++++ EXERCISE INPUTS ++++

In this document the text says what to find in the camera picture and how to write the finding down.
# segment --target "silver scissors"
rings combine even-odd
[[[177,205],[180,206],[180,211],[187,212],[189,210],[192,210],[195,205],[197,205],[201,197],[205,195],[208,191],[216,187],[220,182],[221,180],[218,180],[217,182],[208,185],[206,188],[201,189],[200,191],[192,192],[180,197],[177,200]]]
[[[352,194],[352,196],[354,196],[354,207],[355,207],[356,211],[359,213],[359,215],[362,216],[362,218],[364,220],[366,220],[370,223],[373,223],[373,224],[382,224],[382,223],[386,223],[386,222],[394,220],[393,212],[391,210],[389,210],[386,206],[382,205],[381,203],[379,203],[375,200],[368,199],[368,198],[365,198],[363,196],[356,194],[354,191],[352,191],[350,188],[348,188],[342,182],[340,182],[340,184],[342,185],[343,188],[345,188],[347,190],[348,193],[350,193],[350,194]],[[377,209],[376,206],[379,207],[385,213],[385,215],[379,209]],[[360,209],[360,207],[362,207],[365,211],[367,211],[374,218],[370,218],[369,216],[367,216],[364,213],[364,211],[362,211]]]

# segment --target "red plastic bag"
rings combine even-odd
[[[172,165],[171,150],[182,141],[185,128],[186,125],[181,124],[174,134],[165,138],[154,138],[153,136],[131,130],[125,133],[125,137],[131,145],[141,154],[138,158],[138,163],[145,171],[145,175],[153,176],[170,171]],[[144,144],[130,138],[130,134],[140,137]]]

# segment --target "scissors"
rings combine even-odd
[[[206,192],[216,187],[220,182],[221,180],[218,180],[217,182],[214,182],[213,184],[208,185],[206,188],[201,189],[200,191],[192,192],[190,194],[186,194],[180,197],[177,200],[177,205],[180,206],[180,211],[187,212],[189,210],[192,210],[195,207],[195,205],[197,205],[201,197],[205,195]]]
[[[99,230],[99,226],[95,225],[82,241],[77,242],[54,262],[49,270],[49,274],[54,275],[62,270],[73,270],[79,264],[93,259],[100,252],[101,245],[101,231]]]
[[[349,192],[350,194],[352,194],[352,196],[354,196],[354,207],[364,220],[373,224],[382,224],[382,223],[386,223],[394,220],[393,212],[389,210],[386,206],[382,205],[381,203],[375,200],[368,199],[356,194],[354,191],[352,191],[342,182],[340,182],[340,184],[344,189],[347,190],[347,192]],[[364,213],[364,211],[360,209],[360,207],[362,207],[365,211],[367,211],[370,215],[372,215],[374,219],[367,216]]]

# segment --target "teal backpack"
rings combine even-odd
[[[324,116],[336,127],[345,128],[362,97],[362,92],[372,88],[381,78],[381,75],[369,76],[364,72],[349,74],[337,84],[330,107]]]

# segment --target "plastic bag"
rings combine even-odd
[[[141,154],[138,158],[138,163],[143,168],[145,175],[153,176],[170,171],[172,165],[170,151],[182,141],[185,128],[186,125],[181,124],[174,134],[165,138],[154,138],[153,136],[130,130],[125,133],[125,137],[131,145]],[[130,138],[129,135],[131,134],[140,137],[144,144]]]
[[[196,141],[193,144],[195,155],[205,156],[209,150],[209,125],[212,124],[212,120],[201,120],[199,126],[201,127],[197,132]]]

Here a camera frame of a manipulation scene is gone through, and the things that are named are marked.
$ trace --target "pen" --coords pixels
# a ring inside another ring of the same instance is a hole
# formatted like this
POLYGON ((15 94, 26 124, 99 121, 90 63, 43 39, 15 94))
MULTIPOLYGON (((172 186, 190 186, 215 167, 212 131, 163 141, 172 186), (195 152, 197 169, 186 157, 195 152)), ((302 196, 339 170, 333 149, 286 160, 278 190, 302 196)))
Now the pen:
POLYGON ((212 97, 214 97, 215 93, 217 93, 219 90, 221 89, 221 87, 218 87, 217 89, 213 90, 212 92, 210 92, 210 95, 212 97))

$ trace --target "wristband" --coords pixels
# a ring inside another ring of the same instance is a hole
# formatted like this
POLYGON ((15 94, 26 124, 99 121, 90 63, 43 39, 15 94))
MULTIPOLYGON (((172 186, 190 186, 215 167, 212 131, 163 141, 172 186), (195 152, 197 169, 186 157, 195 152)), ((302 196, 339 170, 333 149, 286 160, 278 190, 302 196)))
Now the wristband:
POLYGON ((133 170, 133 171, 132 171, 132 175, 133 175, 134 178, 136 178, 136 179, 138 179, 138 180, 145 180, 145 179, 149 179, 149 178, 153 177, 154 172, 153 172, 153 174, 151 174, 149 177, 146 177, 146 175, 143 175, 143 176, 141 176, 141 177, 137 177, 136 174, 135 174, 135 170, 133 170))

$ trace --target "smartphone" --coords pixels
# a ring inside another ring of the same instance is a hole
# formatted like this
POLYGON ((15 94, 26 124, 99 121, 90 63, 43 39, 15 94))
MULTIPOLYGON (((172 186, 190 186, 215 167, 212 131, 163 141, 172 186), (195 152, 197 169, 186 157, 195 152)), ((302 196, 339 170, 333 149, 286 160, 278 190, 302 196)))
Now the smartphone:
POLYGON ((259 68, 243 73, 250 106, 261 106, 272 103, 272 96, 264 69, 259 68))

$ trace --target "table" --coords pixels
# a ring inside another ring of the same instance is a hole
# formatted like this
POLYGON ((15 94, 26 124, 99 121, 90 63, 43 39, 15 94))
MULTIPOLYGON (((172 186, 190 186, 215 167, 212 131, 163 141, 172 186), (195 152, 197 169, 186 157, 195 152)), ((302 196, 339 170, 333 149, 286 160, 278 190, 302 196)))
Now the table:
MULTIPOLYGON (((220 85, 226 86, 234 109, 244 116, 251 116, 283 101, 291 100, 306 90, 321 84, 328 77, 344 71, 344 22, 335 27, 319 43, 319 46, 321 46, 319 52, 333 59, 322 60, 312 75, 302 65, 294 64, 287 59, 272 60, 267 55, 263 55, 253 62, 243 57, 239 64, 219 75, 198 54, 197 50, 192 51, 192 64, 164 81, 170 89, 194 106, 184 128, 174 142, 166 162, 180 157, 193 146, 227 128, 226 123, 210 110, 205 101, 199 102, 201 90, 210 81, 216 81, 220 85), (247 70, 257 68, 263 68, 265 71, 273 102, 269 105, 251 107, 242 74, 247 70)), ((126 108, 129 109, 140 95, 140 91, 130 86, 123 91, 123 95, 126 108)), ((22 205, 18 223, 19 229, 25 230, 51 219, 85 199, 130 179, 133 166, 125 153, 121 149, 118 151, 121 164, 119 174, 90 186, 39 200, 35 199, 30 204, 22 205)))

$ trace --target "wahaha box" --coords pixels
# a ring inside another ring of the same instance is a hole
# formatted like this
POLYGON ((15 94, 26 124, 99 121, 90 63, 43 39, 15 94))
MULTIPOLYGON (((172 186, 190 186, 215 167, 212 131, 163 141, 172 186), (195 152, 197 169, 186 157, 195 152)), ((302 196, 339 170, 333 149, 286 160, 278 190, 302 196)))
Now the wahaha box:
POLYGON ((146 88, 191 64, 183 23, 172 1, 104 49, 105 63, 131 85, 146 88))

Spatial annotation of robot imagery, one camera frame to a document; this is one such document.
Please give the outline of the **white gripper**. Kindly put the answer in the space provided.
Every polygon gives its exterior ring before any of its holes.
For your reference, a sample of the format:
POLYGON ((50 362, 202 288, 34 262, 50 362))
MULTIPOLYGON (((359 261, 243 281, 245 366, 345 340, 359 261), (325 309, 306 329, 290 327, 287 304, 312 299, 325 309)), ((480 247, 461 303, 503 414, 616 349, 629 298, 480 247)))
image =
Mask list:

++++

**WHAT YOU SHOULD DO:**
Every record above must be set down again, word for word.

**SOLVED PROBLEM:**
In this document the text says what to find in the camera picture and how to write the finding down.
# segment --target "silver scissors"
rings combine even-odd
[[[177,205],[180,206],[180,211],[187,212],[189,210],[192,210],[195,205],[197,205],[201,197],[205,195],[208,191],[216,187],[220,182],[221,180],[218,180],[217,182],[208,185],[206,188],[201,189],[200,191],[192,192],[180,197],[177,200]]]
[[[352,194],[352,196],[354,196],[354,207],[355,207],[356,211],[359,213],[359,215],[362,216],[362,218],[364,220],[366,220],[370,223],[373,223],[373,224],[382,224],[382,223],[386,223],[386,222],[394,220],[393,212],[391,210],[389,210],[386,206],[382,205],[381,203],[379,203],[375,200],[368,199],[368,198],[365,198],[363,196],[356,194],[354,191],[352,191],[350,188],[348,188],[342,182],[340,182],[340,184],[342,185],[343,188],[345,188],[347,190],[348,193],[350,193],[350,194]],[[377,209],[376,206],[379,207],[385,213],[385,215],[379,209]],[[360,209],[360,207],[362,207],[365,211],[367,211],[374,218],[370,218],[369,216],[367,216],[364,213],[364,211],[362,211]]]

# segment --target "red plastic bag"
rings combine even-odd
[[[172,165],[171,150],[182,141],[185,128],[186,125],[181,124],[174,134],[165,138],[154,138],[153,136],[131,130],[125,133],[125,137],[131,145],[141,154],[138,158],[138,163],[145,171],[145,175],[153,176],[170,171]],[[144,144],[130,138],[130,134],[140,137]]]

# segment --target "scissors"
rings combine even-odd
[[[206,192],[216,187],[220,182],[221,180],[218,180],[217,182],[214,182],[213,184],[208,185],[206,188],[201,189],[200,191],[192,192],[190,194],[186,194],[180,197],[177,200],[177,205],[180,206],[180,211],[187,212],[189,210],[192,210],[195,207],[195,205],[197,205],[201,197],[205,195]]]
[[[99,230],[99,226],[95,225],[82,241],[77,242],[54,262],[49,270],[49,274],[54,275],[62,270],[73,270],[79,264],[93,259],[100,252],[101,245],[101,231]]]
[[[349,192],[350,194],[352,194],[352,196],[354,196],[354,207],[364,220],[373,224],[382,224],[382,223],[386,223],[394,220],[393,212],[389,210],[386,206],[382,205],[381,203],[375,200],[368,199],[356,194],[354,191],[352,191],[342,182],[340,182],[340,184],[344,189],[347,190],[347,192]],[[364,213],[364,211],[360,209],[360,207],[362,207],[365,211],[367,211],[370,215],[372,215],[374,219],[367,216]]]

# segment --target "teal backpack"
rings combine even-odd
[[[324,116],[336,127],[345,128],[362,97],[362,92],[372,88],[381,78],[381,75],[369,76],[364,72],[349,74],[337,84],[330,107]]]

# segment --target "plastic bag"
rings combine even-odd
[[[141,154],[138,158],[138,163],[143,168],[145,175],[153,176],[170,171],[172,165],[170,151],[182,141],[185,128],[186,125],[181,124],[174,134],[165,138],[154,138],[153,136],[130,130],[125,133],[125,137],[131,145]],[[130,138],[129,135],[131,134],[140,137],[144,144]]]
[[[196,141],[193,144],[195,155],[205,156],[209,150],[209,125],[212,124],[212,120],[201,120],[199,126],[201,127],[197,132]]]

Here a camera frame of a manipulation scene is gone through, and the things that are named are marked.
$ trace --target "pen" --coords pixels
# a ring inside another ring of the same instance is a hole
# formatted like this
POLYGON ((15 94, 26 124, 99 121, 90 63, 43 39, 15 94))
MULTIPOLYGON (((172 186, 190 186, 215 167, 212 131, 163 141, 172 186), (195 152, 197 169, 186 157, 195 152)), ((302 196, 339 170, 333 149, 286 160, 278 190, 302 196)))
Now the pen:
POLYGON ((212 97, 214 97, 215 93, 217 93, 219 90, 221 89, 221 87, 218 87, 217 89, 213 90, 212 92, 210 92, 210 95, 212 97))

$ trace --target "wristband" --coords pixels
# a ring inside another ring of the same instance is a hole
# formatted like this
POLYGON ((15 94, 26 124, 99 121, 90 63, 43 39, 15 94))
MULTIPOLYGON (((172 186, 190 186, 215 167, 212 131, 163 141, 172 186), (195 152, 197 169, 186 157, 195 152)), ((302 196, 339 170, 333 149, 286 160, 278 190, 302 196)))
Now the wristband:
POLYGON ((133 170, 133 171, 132 171, 132 175, 133 175, 134 178, 136 178, 136 179, 138 179, 138 180, 145 180, 145 179, 149 179, 149 178, 153 177, 154 172, 153 172, 153 174, 151 174, 149 177, 146 177, 146 175, 143 175, 143 176, 141 176, 141 177, 137 177, 136 174, 135 174, 135 170, 133 170))

$ trace --target "smartphone" --coords pixels
# a ring inside another ring of the same instance is a hole
# formatted like this
POLYGON ((15 94, 26 124, 99 121, 90 63, 43 39, 15 94))
MULTIPOLYGON (((172 186, 190 186, 215 167, 212 131, 163 141, 172 186), (195 152, 197 169, 186 157, 195 152)), ((302 196, 339 170, 333 149, 286 160, 278 190, 302 196)))
Now the smartphone:
POLYGON ((259 68, 243 73, 250 106, 261 106, 272 103, 272 96, 264 69, 259 68))

$ trace --target "table" --coords pixels
# a ring inside another ring of the same instance is a hole
# formatted like this
POLYGON ((15 94, 26 124, 99 121, 90 63, 43 39, 15 94))
MULTIPOLYGON (((172 186, 190 186, 215 167, 212 131, 163 141, 172 186), (195 152, 197 169, 186 157, 195 152)), ((302 196, 339 170, 333 149, 286 160, 278 190, 302 196)))
Now the table:
MULTIPOLYGON (((220 85, 226 86, 234 109, 244 116, 251 116, 283 101, 291 100, 306 90, 321 84, 328 77, 344 71, 344 22, 335 27, 319 43, 319 46, 321 46, 319 52, 333 59, 322 60, 312 75, 302 65, 294 64, 287 59, 272 60, 267 55, 263 55, 253 62, 243 57, 239 64, 219 75, 198 54, 197 50, 192 51, 192 64, 164 81, 170 89, 194 106, 184 128, 174 142, 166 162, 180 157, 193 146, 227 128, 226 123, 210 110, 205 101, 199 102, 201 90, 210 81, 216 81, 220 85), (247 70, 257 68, 263 68, 265 71, 273 102, 269 105, 251 107, 242 74, 247 70)), ((126 108, 129 109, 140 95, 140 91, 130 86, 123 91, 123 95, 126 108)), ((22 205, 18 223, 19 229, 25 230, 51 219, 85 199, 130 179, 133 166, 125 153, 121 149, 118 151, 121 164, 119 174, 90 186, 39 200, 35 199, 30 204, 22 205)))

$ trace --target "wahaha box" --coords pixels
# a ring inside another ring of the same instance is a hole
# formatted like this
POLYGON ((15 94, 26 124, 99 121, 90 63, 43 39, 15 94))
MULTIPOLYGON (((172 186, 190 186, 215 167, 212 131, 163 141, 172 186), (195 152, 197 169, 186 157, 195 152)), ((302 196, 339 170, 333 149, 286 160, 278 190, 302 196)))
Now the wahaha box:
POLYGON ((146 88, 191 64, 183 23, 172 1, 104 49, 105 63, 131 85, 146 88))

Spatial annotation of robot imagery, one camera frame to a document; this is one such document.
Please give the outline of the **white gripper**. Kindly put the answer in the space provided.
Every polygon gives its exterior ring before any of its holes.
For your reference, a sample of the format:
POLYGON ((50 362, 202 288, 34 262, 50 362))
MULTIPOLYGON (((359 261, 243 281, 245 366, 345 340, 359 261), (325 309, 306 329, 290 327, 287 304, 312 299, 325 309)), ((480 247, 461 303, 503 414, 616 349, 629 298, 480 247)))
image =
Mask list:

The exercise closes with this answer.